**Exercise description**
Since only part of the records is wanted, repeat exactly the lines from the one containing "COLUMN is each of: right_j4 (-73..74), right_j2" through the last line, both included.

Data entries:
++++
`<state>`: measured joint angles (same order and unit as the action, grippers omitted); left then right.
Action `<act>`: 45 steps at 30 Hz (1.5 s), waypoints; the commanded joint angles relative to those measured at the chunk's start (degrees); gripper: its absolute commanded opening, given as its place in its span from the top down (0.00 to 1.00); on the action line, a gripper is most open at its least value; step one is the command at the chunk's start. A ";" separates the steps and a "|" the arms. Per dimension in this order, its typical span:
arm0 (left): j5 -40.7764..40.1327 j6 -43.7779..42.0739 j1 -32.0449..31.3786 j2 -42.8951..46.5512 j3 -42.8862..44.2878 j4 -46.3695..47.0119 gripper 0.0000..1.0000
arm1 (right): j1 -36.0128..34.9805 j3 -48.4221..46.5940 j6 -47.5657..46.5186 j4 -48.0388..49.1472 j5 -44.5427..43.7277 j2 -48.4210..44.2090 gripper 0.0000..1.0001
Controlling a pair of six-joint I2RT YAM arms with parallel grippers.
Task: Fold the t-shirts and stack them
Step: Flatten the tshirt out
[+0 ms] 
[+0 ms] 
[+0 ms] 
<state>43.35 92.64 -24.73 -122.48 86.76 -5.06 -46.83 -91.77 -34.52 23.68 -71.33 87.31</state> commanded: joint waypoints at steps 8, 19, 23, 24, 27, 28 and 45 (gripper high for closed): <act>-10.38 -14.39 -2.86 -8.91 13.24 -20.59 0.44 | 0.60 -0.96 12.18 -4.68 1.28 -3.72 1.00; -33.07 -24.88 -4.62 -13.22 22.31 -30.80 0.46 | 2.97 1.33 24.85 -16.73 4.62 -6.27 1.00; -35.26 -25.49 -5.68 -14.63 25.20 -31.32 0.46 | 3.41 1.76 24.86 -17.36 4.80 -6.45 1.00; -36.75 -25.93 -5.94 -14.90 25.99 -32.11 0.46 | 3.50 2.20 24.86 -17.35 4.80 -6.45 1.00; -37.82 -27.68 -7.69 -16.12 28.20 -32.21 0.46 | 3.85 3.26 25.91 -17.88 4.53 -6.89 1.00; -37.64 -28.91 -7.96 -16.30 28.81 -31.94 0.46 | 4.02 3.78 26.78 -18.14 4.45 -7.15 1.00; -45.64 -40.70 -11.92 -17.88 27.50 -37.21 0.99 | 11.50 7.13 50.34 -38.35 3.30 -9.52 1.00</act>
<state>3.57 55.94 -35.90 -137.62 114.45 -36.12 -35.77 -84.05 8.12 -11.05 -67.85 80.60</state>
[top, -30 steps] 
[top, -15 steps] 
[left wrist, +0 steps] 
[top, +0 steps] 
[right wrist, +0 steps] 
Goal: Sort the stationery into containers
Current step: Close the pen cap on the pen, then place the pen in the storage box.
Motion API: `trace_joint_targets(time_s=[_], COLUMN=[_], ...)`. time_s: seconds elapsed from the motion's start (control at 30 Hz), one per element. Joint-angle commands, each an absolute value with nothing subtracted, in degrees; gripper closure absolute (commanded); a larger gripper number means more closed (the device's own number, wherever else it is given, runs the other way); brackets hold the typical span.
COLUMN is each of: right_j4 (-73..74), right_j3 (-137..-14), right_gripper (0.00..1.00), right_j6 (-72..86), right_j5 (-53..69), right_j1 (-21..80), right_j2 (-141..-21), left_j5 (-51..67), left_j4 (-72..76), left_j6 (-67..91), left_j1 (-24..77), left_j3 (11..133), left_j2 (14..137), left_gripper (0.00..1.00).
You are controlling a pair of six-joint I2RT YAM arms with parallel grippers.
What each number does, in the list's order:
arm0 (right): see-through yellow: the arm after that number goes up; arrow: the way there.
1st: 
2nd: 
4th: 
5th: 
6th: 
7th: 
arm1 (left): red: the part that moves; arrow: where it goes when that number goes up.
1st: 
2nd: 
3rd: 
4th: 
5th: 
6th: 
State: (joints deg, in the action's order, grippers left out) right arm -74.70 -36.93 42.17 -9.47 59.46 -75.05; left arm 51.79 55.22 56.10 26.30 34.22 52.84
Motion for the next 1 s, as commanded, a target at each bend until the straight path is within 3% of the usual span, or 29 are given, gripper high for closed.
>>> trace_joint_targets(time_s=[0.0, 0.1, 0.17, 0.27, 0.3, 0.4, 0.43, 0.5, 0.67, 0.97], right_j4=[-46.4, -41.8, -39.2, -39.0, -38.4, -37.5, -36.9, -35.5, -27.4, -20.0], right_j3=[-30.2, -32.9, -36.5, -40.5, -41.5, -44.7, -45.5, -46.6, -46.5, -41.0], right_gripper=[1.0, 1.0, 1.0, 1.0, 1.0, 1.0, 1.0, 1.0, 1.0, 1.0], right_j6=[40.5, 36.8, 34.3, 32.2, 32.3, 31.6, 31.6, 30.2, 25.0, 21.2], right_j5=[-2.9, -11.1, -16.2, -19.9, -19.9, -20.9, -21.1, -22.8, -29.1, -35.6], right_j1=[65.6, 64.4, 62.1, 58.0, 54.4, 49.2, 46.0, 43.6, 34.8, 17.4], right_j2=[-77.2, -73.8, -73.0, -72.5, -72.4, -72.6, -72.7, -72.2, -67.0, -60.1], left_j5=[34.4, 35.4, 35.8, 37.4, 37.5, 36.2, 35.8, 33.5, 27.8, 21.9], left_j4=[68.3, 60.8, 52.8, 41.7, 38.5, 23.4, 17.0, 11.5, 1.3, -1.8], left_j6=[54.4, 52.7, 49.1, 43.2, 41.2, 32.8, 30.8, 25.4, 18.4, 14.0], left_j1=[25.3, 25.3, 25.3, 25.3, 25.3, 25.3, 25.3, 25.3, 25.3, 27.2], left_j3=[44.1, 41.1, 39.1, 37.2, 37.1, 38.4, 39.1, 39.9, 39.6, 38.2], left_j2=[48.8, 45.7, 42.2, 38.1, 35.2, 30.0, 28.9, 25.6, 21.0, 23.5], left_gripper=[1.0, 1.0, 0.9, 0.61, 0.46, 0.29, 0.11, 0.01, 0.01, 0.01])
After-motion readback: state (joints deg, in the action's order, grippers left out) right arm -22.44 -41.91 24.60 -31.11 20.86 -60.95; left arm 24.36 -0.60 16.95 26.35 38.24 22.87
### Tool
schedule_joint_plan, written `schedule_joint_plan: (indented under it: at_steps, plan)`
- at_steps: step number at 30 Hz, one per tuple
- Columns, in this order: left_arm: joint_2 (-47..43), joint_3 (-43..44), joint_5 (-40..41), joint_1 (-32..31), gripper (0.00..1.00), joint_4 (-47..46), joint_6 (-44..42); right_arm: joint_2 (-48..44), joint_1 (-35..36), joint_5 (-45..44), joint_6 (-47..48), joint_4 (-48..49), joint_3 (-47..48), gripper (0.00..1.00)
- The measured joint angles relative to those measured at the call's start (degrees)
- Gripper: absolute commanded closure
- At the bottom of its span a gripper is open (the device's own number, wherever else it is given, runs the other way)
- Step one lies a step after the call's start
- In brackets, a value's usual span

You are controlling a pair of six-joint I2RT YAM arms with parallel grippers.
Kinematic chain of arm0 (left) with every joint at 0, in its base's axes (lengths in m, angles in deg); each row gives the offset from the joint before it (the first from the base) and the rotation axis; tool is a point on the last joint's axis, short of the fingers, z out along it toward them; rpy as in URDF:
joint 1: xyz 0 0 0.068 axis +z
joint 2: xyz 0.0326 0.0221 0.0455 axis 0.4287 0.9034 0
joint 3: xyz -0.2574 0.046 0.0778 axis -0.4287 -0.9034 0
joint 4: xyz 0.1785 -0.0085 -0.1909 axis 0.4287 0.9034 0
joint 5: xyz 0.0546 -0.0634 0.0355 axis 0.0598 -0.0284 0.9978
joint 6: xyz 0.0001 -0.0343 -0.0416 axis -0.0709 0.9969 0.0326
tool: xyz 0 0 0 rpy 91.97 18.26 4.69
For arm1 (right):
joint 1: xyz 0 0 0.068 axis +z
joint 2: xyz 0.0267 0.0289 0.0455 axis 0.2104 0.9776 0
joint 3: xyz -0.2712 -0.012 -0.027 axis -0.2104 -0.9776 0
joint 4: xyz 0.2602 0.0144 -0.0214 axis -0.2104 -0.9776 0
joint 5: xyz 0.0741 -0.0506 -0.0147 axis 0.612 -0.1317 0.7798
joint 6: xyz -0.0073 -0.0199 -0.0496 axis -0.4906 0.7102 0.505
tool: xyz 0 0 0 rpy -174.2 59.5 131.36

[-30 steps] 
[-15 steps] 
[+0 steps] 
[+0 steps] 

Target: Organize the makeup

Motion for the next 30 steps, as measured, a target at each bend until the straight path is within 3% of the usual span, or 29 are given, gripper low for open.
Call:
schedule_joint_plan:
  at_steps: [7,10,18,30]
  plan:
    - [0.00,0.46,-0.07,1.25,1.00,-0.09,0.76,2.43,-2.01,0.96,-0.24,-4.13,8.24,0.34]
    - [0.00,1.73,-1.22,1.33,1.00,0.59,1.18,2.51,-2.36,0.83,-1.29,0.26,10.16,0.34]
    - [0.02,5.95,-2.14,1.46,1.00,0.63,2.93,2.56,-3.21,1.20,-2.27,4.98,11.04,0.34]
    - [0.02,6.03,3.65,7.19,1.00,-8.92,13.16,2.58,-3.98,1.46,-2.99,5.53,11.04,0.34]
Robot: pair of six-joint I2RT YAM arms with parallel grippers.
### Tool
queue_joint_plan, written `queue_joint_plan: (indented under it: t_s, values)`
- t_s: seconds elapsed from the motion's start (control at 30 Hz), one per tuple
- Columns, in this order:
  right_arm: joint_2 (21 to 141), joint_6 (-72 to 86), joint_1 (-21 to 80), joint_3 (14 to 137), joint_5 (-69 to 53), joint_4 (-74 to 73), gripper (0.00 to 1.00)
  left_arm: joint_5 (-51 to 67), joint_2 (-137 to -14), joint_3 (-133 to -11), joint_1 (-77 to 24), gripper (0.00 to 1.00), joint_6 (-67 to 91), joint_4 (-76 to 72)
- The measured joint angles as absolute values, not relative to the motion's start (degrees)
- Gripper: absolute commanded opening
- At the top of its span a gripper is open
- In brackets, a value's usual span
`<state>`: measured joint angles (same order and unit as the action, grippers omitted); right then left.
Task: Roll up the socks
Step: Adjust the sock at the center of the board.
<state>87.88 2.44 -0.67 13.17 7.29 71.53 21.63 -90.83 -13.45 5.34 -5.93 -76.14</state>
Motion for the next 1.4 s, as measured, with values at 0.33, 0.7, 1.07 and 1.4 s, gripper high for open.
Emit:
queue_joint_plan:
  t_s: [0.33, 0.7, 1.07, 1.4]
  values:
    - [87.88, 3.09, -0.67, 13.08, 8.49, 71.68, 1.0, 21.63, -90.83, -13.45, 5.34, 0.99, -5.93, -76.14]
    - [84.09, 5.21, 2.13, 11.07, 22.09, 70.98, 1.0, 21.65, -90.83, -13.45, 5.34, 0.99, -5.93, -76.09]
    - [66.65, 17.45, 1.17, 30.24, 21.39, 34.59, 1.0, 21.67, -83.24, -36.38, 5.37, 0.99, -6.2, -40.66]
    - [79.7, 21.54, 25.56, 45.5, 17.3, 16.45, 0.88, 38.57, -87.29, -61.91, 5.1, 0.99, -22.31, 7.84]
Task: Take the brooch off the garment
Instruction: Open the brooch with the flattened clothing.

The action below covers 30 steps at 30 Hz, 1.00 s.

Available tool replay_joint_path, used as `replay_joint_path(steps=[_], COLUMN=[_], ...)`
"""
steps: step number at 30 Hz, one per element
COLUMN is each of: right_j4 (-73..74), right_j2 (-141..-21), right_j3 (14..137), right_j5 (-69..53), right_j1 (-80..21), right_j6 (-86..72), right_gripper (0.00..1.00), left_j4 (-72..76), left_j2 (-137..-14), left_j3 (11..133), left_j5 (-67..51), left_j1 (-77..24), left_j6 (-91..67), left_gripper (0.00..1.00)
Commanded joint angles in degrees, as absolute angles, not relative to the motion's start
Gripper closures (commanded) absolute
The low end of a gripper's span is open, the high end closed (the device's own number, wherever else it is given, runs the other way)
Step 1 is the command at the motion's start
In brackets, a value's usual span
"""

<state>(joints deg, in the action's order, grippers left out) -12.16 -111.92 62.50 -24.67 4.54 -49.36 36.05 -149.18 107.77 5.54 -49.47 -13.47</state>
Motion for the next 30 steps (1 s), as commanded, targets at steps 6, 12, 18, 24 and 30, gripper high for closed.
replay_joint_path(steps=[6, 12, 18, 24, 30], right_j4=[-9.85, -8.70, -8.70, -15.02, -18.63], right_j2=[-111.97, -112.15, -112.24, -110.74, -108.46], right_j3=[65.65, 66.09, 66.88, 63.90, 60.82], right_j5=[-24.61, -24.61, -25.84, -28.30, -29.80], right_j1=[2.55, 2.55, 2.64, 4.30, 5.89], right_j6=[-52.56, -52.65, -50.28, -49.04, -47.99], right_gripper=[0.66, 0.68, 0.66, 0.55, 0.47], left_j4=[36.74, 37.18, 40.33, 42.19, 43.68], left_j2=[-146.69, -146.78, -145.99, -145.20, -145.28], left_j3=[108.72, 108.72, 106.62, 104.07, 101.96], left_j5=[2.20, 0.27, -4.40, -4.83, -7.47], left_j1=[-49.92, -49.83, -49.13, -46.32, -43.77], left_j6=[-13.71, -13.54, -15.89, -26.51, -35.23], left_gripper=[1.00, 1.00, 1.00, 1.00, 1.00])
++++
**Output below**
COLUMN is each of: right_j4 (-73..74), right_j2 (-141..-21), right_j3 (14..137), right_j5 (-69..53), right_j1 (-80..21), right_j6 (-86..72), right_gripper (0.00..1.00), left_j4 (-72..76), left_j2 (-137..-14), left_j3 (11..133), left_j5 (-67..51), left_j1 (-77..24), left_j6 (-91..67), left_gripper (0.00..1.00)
Commanded joint angles in degrees, as absolute angles, not relative to the motion's start
Gripper closures (commanded) absolute
The low end of a gripper's span is open, the high end closed (the device's own number, wherever else it is given, runs the other way)
Step 1 is the command at the motion's start
In brackets, a value's usual span
"""

<state>(joints deg, in the action's order, grippers left out) -12.16 -111.92 62.50 -24.67 4.54 -49.36 36.05 -149.18 107.77 5.54 -49.47 -13.47</state>
Motion for the next 30 steps (1 s), as commanded, targets at steps 6, 12, 18, 24 and 30, gripper high for closed.
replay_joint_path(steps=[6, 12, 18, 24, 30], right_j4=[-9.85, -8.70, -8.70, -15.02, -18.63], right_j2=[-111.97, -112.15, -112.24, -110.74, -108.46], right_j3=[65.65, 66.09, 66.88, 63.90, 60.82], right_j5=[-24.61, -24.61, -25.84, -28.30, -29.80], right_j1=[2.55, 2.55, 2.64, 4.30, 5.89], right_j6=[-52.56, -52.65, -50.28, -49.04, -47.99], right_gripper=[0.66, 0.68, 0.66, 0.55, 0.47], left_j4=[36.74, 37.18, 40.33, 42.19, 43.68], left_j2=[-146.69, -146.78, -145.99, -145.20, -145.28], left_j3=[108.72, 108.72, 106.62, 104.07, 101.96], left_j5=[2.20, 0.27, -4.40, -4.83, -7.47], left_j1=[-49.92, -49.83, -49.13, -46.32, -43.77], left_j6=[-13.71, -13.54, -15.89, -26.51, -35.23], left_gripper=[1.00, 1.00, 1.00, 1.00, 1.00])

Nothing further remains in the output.